Increased muscle mRNA and protein content of IL-6, TNF-α and IL-1β in CKD mice and genetic depletion of Il1β provides a better rescue of cachexia in CKD mice compared to Il6 and Tnfα deficiency. Schematic experimental design is shown (A). (A) Was created with BioRender.com. Results of three experiments were shown. For the first experiment, CKD was induced by 5/6 nephrectomy in WT mice and sham operation was performed in WT control mice. Gene expression and protein content of pro-inflammatory cytokine IL-6, TNF-α and IL-1β in gastrocnemius muscle in WT/CKD and WT/Sham mice was performed. Data are expressed as mean ± SEM and results of WT/CKD mice were compared to WT/Sham mice (B–G). For the second experiment, four groups of mice were included: WT/CKD and WT/Sham, Il6^−/−/CKD and Il6^−/−/Sham, Tnfα^−/−/CKD and Tnfα^−/−/Sham, Ilβ^−/−/CKD and Ilβ^−/−/Sham. All mice were fed ad libitum and food intake as well as weight gain in mice were recorded (H,I). For the third experiment, we investigated the metabolic benefits of genetic depletion of Il6, Tnfα and Il1β in CKD mice beyond the nutritional stimulation by employed a pair-feeding strategy. Four groups of mice are WT/CKD and WT/Sham, Il6^−/−/CKD and Il6^−/−/Sham, Tnfα^−/−/CKD and Tnfα^−/−/Sham, Ilβ^−/−/CKD and Ilβ^−/−/Sham. WT/CKD mice were fed ad libitum whereas other groups of mice were pair-fed to that of WT/CKD mice (J).

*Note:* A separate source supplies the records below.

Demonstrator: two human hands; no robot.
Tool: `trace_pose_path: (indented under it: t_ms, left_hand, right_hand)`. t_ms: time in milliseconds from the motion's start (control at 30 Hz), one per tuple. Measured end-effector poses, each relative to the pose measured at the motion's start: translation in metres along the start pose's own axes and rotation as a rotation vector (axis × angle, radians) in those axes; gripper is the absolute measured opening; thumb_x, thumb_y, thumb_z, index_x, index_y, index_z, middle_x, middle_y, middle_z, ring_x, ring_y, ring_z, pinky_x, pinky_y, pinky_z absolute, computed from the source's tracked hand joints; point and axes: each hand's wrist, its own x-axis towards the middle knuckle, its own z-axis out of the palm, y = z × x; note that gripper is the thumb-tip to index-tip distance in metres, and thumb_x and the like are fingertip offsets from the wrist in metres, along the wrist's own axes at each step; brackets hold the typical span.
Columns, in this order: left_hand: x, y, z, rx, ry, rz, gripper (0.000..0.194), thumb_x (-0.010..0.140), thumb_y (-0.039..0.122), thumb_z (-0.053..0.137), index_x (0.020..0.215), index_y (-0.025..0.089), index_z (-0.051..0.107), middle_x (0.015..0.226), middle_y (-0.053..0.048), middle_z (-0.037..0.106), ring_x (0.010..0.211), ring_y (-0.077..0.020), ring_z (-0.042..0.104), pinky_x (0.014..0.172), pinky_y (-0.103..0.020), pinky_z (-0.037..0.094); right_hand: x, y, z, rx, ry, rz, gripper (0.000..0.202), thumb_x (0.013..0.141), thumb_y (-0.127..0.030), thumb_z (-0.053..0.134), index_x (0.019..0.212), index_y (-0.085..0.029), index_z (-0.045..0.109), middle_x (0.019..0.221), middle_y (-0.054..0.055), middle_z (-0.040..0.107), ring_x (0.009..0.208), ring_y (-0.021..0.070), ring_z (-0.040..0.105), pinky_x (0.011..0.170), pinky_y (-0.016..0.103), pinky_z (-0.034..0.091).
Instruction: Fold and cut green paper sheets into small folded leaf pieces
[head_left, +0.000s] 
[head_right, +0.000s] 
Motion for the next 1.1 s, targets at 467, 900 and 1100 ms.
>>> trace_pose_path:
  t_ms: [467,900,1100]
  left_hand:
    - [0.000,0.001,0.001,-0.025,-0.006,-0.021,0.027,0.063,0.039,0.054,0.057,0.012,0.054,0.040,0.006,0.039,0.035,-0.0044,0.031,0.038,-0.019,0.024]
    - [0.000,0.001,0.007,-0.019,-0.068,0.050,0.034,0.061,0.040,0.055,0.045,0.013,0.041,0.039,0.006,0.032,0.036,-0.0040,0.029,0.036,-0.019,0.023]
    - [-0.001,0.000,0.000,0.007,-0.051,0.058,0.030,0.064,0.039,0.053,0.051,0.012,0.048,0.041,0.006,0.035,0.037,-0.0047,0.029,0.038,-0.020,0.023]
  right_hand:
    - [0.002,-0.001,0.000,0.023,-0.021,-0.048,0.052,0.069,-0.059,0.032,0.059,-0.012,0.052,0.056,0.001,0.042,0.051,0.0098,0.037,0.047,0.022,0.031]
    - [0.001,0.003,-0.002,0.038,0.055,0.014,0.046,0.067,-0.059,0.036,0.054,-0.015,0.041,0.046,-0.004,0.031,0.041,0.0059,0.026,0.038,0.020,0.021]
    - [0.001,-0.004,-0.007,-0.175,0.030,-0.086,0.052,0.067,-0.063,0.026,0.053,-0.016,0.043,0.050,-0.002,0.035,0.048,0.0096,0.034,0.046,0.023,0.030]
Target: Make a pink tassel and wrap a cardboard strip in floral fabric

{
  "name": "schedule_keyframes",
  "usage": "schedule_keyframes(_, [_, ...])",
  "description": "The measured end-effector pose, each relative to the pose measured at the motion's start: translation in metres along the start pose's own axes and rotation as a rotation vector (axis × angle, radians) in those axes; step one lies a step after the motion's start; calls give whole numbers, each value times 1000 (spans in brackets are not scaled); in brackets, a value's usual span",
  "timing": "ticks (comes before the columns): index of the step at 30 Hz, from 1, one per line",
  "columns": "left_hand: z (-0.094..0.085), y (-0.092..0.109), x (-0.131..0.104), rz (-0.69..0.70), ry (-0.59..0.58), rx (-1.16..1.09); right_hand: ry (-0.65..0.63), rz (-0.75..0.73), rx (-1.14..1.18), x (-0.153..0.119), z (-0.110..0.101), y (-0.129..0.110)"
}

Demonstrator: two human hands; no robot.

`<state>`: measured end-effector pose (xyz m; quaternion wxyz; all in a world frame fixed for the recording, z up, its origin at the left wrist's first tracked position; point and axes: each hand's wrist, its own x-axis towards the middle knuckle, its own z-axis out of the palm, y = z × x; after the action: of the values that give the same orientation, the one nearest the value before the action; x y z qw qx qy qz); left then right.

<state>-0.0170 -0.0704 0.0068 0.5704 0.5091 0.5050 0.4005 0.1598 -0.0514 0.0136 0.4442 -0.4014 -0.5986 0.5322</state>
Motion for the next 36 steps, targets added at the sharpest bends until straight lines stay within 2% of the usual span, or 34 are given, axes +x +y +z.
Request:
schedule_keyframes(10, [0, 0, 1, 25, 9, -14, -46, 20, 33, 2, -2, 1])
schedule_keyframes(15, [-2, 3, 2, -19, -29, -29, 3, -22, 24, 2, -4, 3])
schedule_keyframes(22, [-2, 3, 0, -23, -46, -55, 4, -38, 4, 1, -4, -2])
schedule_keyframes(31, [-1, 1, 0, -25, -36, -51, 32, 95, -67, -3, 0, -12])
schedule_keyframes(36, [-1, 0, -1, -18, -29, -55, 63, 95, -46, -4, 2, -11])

Weight gain, fat and lean content, 24-h oxygen consumption and in vivo muscle function (grip strength) was measured in mice (K–O). For the second and third experiments, data are expressed as mean ± SEM and results of WT/CKD, Il6^−/−/CKD, Tnfα^−/−/CKD and Il1β^−/−/CKD mice were compared to WT/Sham, Il6^−/−/Sham, Tnfα^−/−/Sham and Il1β^−/−/Sham, respectively.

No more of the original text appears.